Understanding Time complexity calculation for Dijkstra Algorithm

As per my understanding, I have calculated time complexity of Dijkstra Algorithm as big-O notation using adjacency list given below. It didn't come out as it was supposed to and that led me to understand it step by step.
Each vertex can be connected to (V-1) vertices, hence the number of adjacent edges to each vertex is V - 1. Let us say E represents V-1 edges connected to each vertex.
Finding & Updating each adjacent vertex's weight in min heap is O(log(V)) + O(1) or O(log(V)).
Hence from step1 and step2 above, the time complexity for updating all adjacent vertices of a vertex is E*(logV). or E*logV.
Hence time complexity for all V vertices is V * (E*logV) i.e O(VElogV).
But the time complexity for Dijkstra Algorithm is O(ElogV). Why?
Dijkstra's shortest path algorithm is O(ElogV) where:
V is the number of vertices
E is the total number of edges
Your analysis is correct, but your symbols have different meanings! You say the algorithm is O(VElogV) where:
V is the number of vertices
E is the maximum number of edges attached to a single node.
Let's rename your E to N. So one analysis says O(ElogV) and another says O(VNlogV). Both are correct and in fact E = O(VN). The difference is that ElogV is a tighter estimation.
Adding a more detailed explanation as I understood it just in case:
O(for each vertex using min heap: for each edge linearly: push vertices to min heap that edge points to)
V = number of vertices
O(V * (pop vertex from min heap + find unvisited vertices in edges * push them to min heap))
E = number of edges on each vertex
O(V * (pop vertex from min heap + E * push unvisited vertices to min heap)). Note, that we can push the same node multiple times here before we get to "visit" it.
O(V * (log(heap size) + E * log(heap size)))

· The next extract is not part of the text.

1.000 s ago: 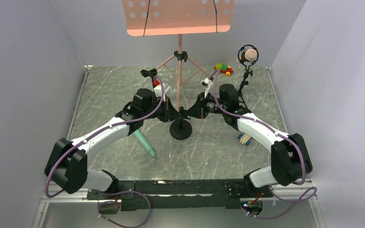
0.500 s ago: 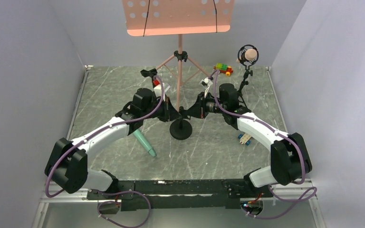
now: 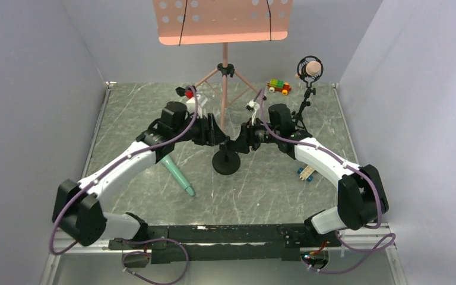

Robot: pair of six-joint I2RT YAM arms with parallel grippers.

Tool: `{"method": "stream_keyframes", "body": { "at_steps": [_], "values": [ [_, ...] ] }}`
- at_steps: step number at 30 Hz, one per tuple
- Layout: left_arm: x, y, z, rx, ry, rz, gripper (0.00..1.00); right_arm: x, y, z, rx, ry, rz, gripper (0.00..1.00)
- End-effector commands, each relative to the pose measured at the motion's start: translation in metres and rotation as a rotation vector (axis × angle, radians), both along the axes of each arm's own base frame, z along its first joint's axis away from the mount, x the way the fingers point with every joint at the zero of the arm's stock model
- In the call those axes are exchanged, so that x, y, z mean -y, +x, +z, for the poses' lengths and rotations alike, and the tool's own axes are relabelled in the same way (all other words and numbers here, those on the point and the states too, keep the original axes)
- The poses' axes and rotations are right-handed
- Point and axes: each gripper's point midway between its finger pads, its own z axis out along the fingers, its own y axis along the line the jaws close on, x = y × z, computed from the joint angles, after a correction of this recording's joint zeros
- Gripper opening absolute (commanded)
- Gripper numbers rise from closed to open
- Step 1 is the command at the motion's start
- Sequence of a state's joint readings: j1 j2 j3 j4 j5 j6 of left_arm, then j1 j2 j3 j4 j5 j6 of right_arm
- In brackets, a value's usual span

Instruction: Attach the microphones to the stand

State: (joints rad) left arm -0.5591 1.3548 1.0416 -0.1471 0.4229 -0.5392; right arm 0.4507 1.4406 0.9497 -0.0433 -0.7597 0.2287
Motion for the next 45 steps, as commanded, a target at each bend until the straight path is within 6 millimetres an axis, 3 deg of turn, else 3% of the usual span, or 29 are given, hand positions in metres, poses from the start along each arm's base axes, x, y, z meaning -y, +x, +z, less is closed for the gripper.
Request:
{"method": "stream_keyframes", "body": {
  "at_steps": [1,3,5,6,14,17,21,26,31,39,43,45],
  "values": [
    [-0.029,-0.008,0.08,0.223,-0.075,0.109,0.78,0.005,0.001,0.026,0.091,-0.032,-0.007,0.6],
    [-0.052,-0.014,0.089,0.275,-0.058,0.199,0.85,0.01,0.0,0.035,0.126,-0.039,-0.025,0.67],
    [-0.078,-0.021,0.079,0.258,-0.021,0.307,0.95,0.015,-0.001,0.042,0.164,-0.052,-0.034,0.73],
    [-0.09,-0.025,0.065,0.224,0.005,0.361,0.99,0.017,-0.001,0.046,0.182,-0.054,-0.042,0.75],
    [-0.161,-0.061,-0.078,-0.23,0.272,0.743,0.99,0.031,-0.01,0.052,0.263,-0.073,-0.067,0.83],
    [-0.18,-0.063,-0.101,-0.302,0.337,0.879,0.99,0.034,-0.011,0.05,0.257,-0.069,-0.073,0.84],
    [-0.202,-0.05,-0.117,-0.338,0.431,1.014,0.99,0.036,-0.01,0.048,0.244,-0.058,-0.078,0.84],
    [-0.212,-0.026,-0.144,-0.464,0.57,1.074,0.96,0.038,-0.011,0.05,0.237,-0.044,-0.086,0.84],
    [-0.196,0.0,-0.153,-0.52,0.599,1.047,0.86,0.042,-0.013,0.051,0.24,-0.031,-0.096,0.85],
    [-0.195,-0.001,-0.194,-0.623,0.631,1.047,0.71,0.048,-0.014,0.058,0.232,0.001,-0.112,0.86],
    [-0.199,0.002,-0.2,-0.616,0.637,1.053,0.52,0.05,-0.015,0.058,0.227,0.008,-0.113,0.85],
    [-0.201,0.005,-0.195,-0.592,0.635,1.055,0.34,0.05,-0.016,0.059,0.226,0.012,-0.112,0.85]
  ]
}}
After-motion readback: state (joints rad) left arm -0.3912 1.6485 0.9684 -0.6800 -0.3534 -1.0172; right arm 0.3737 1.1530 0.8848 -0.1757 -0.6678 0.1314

O(V * ((E + 1) * log(heap size)))
O(V * (E * log(heap size)))
E = V because each vertex can reference all other vertices
O(V * (V * log(heap size)))
O(V^2 * log(heap size))
heap size is V^2 because we push to it every time we want to update a distance and can have up to V comparisons for each vertex. E.g. for the last vertex, 1st vertex has distance 10, 2nd has 9, 3rd has 8, etc, so, we push each time to update
O(V^2 * log(V^2))
O(V^2 * 2 * log(V))
O(V^2 * log(V))
V^2 is also a total number of edges, so if we let E = V^2 (as in the official naming), we will get the O(E * log(V))
let n be the number of vertices and m be the number of edges.

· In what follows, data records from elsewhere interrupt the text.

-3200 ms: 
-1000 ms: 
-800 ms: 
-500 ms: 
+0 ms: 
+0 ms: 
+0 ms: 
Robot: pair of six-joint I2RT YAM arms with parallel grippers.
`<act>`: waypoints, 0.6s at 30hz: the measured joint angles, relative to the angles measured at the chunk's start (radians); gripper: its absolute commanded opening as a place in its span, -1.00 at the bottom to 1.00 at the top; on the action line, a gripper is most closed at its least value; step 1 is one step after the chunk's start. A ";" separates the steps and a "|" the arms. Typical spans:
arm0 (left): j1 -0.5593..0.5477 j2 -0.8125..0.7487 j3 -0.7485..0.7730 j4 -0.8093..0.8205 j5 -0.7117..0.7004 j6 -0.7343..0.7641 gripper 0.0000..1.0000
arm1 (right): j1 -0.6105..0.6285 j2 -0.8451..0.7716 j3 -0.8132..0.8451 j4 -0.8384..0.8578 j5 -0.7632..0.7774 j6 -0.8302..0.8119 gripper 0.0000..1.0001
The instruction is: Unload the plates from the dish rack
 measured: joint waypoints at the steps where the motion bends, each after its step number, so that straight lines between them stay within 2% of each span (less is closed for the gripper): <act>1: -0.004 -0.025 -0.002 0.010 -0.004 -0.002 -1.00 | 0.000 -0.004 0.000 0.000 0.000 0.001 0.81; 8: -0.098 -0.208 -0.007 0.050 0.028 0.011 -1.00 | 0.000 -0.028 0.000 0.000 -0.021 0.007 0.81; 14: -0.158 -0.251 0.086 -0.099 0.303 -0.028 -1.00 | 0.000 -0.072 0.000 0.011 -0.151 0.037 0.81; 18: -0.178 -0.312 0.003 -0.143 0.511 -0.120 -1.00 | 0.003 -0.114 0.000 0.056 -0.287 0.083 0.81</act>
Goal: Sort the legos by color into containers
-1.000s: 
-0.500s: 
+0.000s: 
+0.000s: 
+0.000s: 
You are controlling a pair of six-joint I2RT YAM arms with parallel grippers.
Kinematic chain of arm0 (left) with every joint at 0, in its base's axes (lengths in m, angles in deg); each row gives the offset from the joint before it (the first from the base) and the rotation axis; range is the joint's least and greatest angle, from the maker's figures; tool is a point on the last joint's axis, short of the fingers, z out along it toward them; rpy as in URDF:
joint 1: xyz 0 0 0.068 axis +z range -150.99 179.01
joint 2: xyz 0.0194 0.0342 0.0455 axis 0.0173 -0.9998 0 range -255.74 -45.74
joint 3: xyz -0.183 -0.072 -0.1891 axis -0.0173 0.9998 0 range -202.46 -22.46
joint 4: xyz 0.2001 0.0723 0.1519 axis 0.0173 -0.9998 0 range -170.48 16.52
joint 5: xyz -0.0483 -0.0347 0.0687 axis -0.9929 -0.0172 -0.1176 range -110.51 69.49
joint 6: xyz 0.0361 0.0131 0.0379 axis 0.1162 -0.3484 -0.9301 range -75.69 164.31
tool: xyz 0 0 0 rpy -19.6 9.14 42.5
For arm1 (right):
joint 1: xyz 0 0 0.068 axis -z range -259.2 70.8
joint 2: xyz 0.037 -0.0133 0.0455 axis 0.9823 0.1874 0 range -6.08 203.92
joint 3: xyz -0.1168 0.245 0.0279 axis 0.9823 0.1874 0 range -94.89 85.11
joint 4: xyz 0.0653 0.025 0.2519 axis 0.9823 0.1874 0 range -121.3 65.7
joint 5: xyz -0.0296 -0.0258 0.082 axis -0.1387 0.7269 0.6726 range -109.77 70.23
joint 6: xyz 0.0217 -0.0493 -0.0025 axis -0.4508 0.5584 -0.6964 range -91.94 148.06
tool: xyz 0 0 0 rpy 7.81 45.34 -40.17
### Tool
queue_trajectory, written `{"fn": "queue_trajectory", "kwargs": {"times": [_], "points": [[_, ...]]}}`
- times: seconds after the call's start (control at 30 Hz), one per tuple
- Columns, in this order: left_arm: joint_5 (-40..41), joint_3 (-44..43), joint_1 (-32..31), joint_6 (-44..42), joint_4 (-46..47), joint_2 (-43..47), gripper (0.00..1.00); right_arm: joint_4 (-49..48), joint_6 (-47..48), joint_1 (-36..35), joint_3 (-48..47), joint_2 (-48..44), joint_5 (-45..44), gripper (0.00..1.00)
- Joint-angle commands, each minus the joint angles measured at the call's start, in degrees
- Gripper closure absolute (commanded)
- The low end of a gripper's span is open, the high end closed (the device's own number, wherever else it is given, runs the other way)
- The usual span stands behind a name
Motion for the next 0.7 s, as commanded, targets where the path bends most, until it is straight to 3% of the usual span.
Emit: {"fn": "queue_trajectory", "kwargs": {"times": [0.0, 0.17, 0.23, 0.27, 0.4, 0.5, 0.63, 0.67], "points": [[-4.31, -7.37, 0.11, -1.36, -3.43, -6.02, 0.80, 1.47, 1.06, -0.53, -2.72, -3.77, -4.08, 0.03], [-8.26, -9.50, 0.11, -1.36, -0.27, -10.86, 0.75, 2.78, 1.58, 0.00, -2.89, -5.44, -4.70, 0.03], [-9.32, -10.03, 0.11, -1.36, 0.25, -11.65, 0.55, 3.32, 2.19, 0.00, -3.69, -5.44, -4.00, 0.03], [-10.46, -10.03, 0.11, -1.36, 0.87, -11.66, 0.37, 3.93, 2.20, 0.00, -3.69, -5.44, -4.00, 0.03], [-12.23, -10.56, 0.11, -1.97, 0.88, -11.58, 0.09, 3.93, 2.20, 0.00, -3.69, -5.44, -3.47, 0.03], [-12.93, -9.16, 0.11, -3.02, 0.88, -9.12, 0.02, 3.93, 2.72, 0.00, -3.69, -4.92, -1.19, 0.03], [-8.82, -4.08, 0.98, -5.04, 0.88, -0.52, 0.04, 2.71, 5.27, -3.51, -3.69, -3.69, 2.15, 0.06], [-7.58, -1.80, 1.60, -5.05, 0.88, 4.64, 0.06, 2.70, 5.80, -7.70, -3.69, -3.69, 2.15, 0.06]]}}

Since with Dijkstra's algorithm you have O(n) delete-mins and O(m) decrease_keys, each costing O(logn), the total run time using binary heaps will be O(log(n)(m + n)). It is totally possible to amortize the cost of decrease_key down to O(1) using Fibonacci heaps resulting in a total run time of O(nlogn+m) but in practice this is often not done since the constant factor penalties of FHs are pretty big and on random graphs the amount of decrease_keys is way lower than its respective upper bound (more in the range of O(n*log(m/n), which is way better on sparse graphs where m = O(n)). So always be aware of the fact that the total run time is both dependent on your data structures and the input class.
In dense(or complete) graph, E logV > V^2
Using linked data & binary heap is not always best.

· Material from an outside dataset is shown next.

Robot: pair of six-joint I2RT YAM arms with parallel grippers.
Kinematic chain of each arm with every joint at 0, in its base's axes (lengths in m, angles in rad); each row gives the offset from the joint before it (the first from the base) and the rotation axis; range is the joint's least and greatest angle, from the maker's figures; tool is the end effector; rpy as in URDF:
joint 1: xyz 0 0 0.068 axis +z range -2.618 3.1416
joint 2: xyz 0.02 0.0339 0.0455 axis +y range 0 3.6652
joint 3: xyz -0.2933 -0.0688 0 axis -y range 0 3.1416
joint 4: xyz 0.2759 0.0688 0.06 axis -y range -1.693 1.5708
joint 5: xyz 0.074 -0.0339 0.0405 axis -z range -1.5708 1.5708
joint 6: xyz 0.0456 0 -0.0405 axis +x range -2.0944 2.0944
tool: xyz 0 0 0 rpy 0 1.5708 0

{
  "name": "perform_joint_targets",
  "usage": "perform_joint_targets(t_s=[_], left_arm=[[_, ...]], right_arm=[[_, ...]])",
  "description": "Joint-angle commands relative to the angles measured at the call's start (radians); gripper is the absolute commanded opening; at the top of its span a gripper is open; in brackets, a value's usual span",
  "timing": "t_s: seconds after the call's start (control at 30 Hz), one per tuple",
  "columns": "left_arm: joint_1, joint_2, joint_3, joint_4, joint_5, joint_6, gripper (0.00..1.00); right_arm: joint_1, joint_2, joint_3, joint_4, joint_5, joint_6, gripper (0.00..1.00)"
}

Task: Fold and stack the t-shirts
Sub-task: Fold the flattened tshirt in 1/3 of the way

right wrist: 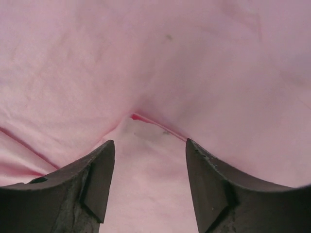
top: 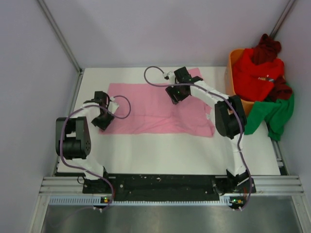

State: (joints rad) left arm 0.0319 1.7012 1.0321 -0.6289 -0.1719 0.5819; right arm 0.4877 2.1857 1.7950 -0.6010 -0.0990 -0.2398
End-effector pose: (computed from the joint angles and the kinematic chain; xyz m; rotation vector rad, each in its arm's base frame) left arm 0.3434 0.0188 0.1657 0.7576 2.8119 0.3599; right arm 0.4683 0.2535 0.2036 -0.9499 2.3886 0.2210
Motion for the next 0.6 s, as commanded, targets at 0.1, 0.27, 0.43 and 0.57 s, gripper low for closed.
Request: perform_joint_targets(t_s=[0.1,0.27,0.43,0.57], left_arm=[[0.006,-0.222,0.002,-0.014,0.121,0.163,0.57],[-0.01,-0.316,-0.059,-0.087,0.296,0.335,0.59],[-0.027,-0.287,-0.174,0.023,0.255,0.415,0.63],[-0.063,-0.249,-0.219,0.125,0.238,0.432,0.65]], right_arm=[[-0.09,-0.452,-0.308,0.033,0.165,0.411,0.63],[-0.193,-0.693,-0.679,0.038,0.157,0.586,0.63],[-0.241,-0.776,-0.899,0.081,0.118,0.68,0.64],[-0.274,-0.788,-0.996,0.188,0.102,0.712,0.63]])
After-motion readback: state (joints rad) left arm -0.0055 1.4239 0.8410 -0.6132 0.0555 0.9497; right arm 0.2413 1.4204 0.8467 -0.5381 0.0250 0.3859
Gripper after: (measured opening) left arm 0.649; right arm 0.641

That case, I prefer to use just matrix data and save minimum length by row.
Just V^2 time needed.
In case, E < V / logV.
Or, max edges per vertex is less than some constant K.
Then use binary heap.
I find it easier to think at this complexity in the following way:
The nodes are first inserted in a priority queue and the extracted one by one leading to O(V log V).
Once a node is extracted, we iterate through its edges and update the priority queue accordingly. Note that every edge is explored only once, moreover, updating the priority queue is O(log V), leading to an overall O(E log V).
TLDR. You have V extractions from the priority queue and E updates to the priority queue, leading to an overall O((V + E) log V).
Let's try to analyze the algorithm as given in CLRS book.
for each loop in line 7: for any vertex say 'u' the number of times the loop runs is equal to the number of adjacent vertices of 'u'.
The number of adjacent vertices for a node is always less than or equal to the total number of edges in the graph.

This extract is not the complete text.